Mrs. Clara Harper, 426 Manhard street, received word in a war department letter Friday that her son, Cpl. Homer G. Harper, missing in action since June 26, 1943, has been officially declared dead as there was “no evidence of his survival.”

The B-17 of which Harper was a crew member left Port Moresby on a bombing mission over Rabaul and was never heard from after the takeoff.

Harper was inducted on Jan. 14, 1942, and had gone overseas two months later. He had participated in the Coral sea battle in his first major engagement and had twice been wounded in action. He was based in New Guinea during most of his overseas service.

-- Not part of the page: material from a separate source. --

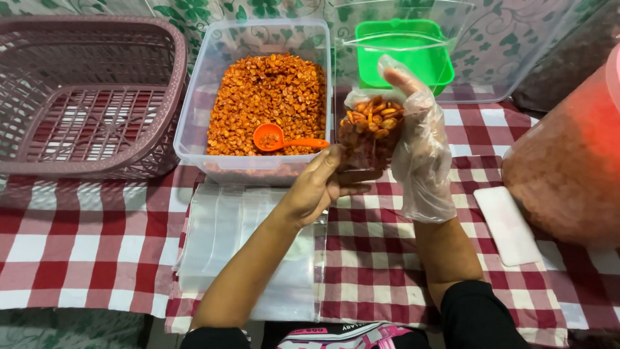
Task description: Scooping snacks from a large container into small plastic bags and weighing them on a scale.
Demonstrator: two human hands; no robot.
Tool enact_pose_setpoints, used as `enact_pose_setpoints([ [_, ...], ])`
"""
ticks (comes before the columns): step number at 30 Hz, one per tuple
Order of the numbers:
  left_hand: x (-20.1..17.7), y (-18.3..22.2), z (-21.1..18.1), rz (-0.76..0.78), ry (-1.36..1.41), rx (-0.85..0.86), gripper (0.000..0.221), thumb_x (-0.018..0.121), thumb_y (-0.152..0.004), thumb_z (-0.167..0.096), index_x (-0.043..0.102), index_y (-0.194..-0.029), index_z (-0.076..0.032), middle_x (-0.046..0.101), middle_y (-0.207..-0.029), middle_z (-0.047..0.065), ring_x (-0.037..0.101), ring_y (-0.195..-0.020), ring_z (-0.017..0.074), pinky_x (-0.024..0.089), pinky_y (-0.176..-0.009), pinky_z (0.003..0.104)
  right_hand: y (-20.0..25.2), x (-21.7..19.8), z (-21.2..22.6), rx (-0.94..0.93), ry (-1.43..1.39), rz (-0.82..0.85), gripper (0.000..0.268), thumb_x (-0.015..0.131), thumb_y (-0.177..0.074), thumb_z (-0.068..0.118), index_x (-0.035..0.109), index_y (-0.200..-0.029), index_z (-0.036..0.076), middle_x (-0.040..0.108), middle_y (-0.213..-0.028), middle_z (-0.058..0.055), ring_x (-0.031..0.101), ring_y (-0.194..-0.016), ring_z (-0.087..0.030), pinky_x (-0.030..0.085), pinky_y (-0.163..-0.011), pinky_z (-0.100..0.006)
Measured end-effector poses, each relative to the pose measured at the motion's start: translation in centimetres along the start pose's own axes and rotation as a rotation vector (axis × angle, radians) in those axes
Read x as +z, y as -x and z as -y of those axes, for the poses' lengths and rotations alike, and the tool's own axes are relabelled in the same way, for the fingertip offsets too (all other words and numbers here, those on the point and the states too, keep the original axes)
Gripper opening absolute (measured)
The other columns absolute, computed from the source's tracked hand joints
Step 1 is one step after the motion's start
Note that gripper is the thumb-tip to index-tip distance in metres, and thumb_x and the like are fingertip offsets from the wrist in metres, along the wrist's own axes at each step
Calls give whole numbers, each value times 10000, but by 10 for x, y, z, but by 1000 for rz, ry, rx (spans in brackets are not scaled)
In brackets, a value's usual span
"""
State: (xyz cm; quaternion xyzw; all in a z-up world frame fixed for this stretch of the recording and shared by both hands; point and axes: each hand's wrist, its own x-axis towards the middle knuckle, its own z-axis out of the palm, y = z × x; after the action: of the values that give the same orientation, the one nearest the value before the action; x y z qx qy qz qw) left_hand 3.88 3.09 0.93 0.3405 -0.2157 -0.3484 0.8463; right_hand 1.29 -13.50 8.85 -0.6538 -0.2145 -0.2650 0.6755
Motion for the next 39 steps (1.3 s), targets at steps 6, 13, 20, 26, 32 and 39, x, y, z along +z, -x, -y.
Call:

Homer G. Harper was born Feb. 1, 1920, in Waterloo, and attended St. John’s school and East high school. He had married Berniece Rutter on Aug. 31, 1937, and was employed by the Rath Packing Co. in the maintenance department at the time of his enlistment.

His wife, Mrs. Vernal Wilkinson, who has remarried in the interval since the “missing in action” report was received, and one daughter, Sonja Kay, 7, survive.

Other survivors include his mother; one brother, George J., Dangerfield, Tex.; and three sisters, Mrs. G. R. McConeghey, Randalia; and Mrs. M. A. Buckles and Mrs. William D. Fike, both of Waterloo.

Source: Waterloo Daily Courier, Waterloo, Iowa, Friday, January 18, 1946, Page 5

Plan Rites for Homer G. Harper

Military funeral services for Cpl. Homer G. Harper, son of Mrs. Clara Harper, 426 Manhard street, who was killed in action during World war II, will be conducted at 10:30 a. m. next Wednesday at the national cemetery at Jefferson Barracks, Mo. Burial will be there.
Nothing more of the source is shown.